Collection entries
⁂

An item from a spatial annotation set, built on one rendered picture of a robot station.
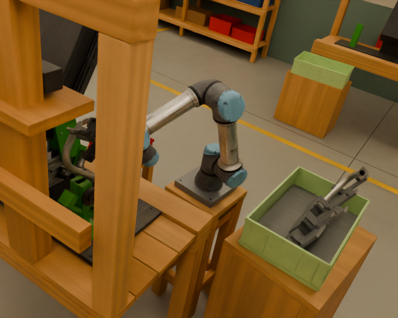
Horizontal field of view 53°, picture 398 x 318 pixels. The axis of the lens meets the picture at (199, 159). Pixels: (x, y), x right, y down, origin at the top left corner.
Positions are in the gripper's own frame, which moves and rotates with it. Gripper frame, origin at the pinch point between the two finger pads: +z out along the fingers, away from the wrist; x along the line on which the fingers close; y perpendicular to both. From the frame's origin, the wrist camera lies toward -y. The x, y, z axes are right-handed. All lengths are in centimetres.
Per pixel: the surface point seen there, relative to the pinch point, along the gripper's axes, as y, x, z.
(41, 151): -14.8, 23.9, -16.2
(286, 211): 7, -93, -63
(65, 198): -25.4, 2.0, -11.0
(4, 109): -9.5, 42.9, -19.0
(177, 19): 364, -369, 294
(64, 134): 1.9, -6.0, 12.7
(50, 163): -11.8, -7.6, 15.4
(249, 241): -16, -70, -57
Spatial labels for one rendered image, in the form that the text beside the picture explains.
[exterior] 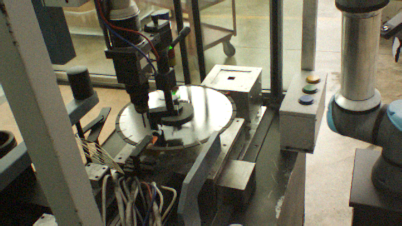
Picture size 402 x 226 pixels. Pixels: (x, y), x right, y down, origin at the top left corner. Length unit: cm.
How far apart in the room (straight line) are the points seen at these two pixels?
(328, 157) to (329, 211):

⁂

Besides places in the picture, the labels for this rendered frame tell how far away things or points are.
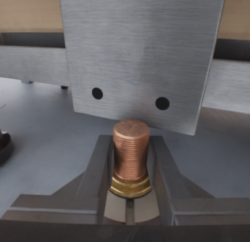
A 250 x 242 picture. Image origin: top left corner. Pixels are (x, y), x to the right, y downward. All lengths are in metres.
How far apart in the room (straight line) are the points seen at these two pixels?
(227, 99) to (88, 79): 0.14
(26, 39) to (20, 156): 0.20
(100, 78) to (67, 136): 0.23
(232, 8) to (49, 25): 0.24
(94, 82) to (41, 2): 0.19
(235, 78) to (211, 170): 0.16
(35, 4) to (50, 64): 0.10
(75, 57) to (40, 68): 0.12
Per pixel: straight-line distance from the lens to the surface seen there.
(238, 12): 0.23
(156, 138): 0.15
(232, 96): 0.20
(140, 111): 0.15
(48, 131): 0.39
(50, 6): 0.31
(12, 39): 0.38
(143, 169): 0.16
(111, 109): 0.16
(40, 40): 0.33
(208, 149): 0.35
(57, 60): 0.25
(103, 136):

⁂

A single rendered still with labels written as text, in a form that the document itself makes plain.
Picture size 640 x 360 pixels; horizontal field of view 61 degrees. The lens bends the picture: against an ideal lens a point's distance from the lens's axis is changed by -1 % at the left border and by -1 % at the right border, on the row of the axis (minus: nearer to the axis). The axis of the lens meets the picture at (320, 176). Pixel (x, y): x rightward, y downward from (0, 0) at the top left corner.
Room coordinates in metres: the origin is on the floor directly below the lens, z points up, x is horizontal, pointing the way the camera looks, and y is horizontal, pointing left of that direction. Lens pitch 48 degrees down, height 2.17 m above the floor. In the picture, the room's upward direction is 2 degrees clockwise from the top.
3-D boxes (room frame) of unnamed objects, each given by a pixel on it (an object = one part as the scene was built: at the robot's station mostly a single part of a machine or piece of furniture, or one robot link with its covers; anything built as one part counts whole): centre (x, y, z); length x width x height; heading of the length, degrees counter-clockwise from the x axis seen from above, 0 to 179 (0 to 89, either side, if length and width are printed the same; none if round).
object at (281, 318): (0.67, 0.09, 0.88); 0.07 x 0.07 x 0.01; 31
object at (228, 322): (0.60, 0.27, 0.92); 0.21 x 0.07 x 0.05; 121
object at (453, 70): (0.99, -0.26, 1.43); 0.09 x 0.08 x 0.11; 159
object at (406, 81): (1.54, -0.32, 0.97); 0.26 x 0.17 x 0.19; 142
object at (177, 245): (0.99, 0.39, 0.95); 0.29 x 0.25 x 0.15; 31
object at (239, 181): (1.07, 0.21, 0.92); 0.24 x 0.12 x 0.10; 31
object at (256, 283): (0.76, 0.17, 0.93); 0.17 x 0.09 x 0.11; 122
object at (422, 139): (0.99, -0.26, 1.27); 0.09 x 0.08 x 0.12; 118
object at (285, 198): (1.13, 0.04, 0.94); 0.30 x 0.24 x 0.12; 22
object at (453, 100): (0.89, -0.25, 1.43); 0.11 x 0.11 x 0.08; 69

⁂

▶ [PROBLEM DESCRIPTION]
Using the entries above, repeat only the lines from the one containing "Picture size 640" through the one containing "object at (177, 245): (0.99, 0.39, 0.95);", end lines included.

▶ [YOUR RESPONSE]
Picture size 640 x 360 pixels; horizontal field of view 61 degrees. The lens bends the picture: against an ideal lens a point's distance from the lens's axis is changed by -1 % at the left border and by -1 % at the right border, on the row of the axis (minus: nearer to the axis). The axis of the lens meets the picture at (320, 176). Pixel (x, y): x rightward, y downward from (0, 0) at the top left corner.
Room coordinates in metres: the origin is on the floor directly below the lens, z points up, x is horizontal, pointing the way the camera looks, and y is horizontal, pointing left of that direction. Lens pitch 48 degrees down, height 2.17 m above the floor. In the picture, the room's upward direction is 2 degrees clockwise from the top.
3-D boxes (room frame) of unnamed objects, each given by a pixel on it (an object = one part as the scene was built: at the robot's station mostly a single part of a machine or piece of furniture, or one robot link with its covers; anything built as one part counts whole): centre (x, y, z); length x width x height; heading of the length, degrees counter-clockwise from the x axis seen from above, 0 to 179 (0 to 89, either side, if length and width are printed the same; none if round).
object at (281, 318): (0.67, 0.09, 0.88); 0.07 x 0.07 x 0.01; 31
object at (228, 322): (0.60, 0.27, 0.92); 0.21 x 0.07 x 0.05; 121
object at (453, 70): (0.99, -0.26, 1.43); 0.09 x 0.08 x 0.11; 159
object at (406, 81): (1.54, -0.32, 0.97); 0.26 x 0.17 x 0.19; 142
object at (177, 245): (0.99, 0.39, 0.95); 0.29 x 0.25 x 0.15; 31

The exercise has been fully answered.